* [YOUR GOAL] Your answer should be a single number: the count of lines in the entries below that contain "frame".

Stored data
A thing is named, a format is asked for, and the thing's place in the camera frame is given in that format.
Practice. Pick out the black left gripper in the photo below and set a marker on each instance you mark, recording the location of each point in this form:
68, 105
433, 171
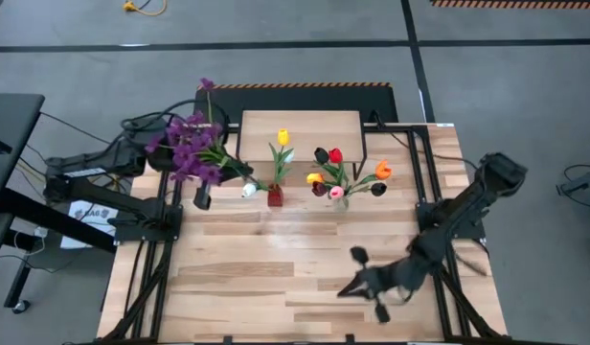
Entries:
202, 196

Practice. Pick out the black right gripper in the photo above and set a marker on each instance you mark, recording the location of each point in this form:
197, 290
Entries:
386, 280

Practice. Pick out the red glass vase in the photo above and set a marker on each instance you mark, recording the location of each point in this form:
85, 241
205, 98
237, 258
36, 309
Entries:
275, 196

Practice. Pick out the purple flower bunch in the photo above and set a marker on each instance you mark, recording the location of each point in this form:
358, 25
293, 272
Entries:
194, 148

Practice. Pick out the yellow and orange tulip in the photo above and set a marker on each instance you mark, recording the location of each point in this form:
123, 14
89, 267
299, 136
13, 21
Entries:
315, 178

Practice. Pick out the dark red tulip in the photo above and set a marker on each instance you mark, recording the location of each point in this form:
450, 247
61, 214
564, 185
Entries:
319, 189

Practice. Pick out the clear glass vase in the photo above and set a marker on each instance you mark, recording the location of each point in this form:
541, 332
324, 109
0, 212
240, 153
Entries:
340, 203

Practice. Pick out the pink tulip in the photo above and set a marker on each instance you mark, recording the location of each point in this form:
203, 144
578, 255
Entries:
336, 192

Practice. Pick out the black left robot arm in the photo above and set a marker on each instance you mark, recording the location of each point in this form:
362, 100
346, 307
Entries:
108, 160

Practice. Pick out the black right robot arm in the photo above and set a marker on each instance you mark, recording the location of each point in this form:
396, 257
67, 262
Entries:
467, 206

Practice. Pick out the wooden shelf with black legs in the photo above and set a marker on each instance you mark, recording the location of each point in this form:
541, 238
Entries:
314, 129

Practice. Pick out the black table clamp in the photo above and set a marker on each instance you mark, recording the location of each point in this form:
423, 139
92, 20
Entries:
350, 339
226, 339

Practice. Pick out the black striped floor mat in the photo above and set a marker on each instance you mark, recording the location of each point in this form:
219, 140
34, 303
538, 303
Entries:
295, 98

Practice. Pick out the white paper sheet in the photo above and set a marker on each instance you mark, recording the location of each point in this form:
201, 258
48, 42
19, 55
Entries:
84, 213

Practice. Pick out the black desk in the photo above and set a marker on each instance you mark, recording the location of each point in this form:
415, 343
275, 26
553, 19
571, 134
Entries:
12, 124

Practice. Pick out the black floor device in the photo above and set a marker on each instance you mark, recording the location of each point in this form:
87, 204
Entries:
580, 182

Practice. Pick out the striped floor strip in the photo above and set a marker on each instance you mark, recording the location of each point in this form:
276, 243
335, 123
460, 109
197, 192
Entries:
515, 4

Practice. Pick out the black table frame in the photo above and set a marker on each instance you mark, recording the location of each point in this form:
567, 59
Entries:
419, 144

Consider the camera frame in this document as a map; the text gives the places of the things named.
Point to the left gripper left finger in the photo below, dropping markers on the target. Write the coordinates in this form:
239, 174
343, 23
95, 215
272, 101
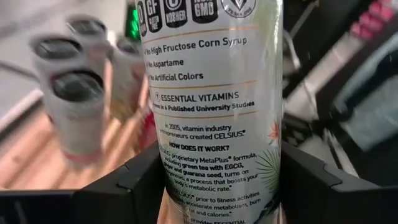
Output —
93, 205

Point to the wooden slatted shelf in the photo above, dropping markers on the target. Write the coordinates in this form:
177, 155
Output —
25, 161

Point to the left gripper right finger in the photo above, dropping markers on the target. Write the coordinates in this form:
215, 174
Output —
326, 205

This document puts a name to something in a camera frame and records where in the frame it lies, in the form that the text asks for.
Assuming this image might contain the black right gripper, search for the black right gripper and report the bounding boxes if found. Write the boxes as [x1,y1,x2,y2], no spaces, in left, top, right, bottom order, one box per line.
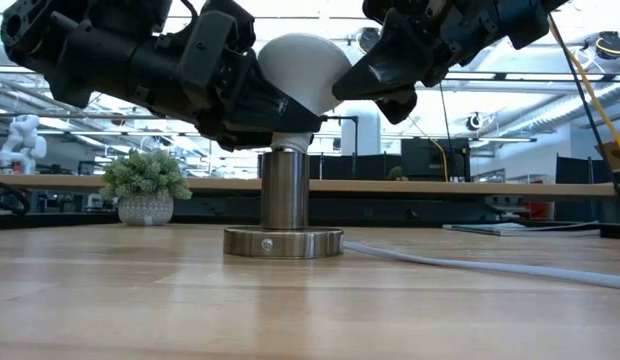
[332,0,496,126]

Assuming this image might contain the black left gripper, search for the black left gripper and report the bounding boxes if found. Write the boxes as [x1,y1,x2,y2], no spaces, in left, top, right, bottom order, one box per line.
[177,0,325,152]

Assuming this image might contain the white flood lightbulb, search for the white flood lightbulb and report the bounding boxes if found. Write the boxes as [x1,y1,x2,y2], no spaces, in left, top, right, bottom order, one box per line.
[257,32,353,154]

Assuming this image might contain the brushed metal lamp socket base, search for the brushed metal lamp socket base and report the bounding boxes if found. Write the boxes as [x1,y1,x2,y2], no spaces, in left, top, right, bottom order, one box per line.
[222,149,345,260]

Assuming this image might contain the thin black pole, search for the thin black pole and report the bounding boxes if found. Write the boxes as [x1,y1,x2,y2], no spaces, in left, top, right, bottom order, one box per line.
[439,79,454,144]

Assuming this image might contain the white column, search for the white column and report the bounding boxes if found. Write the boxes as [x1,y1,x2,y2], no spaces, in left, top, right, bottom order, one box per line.
[341,99,382,156]

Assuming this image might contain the black cabinet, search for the black cabinet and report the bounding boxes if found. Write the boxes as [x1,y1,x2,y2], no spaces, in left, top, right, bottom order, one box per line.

* [ANSWER] 4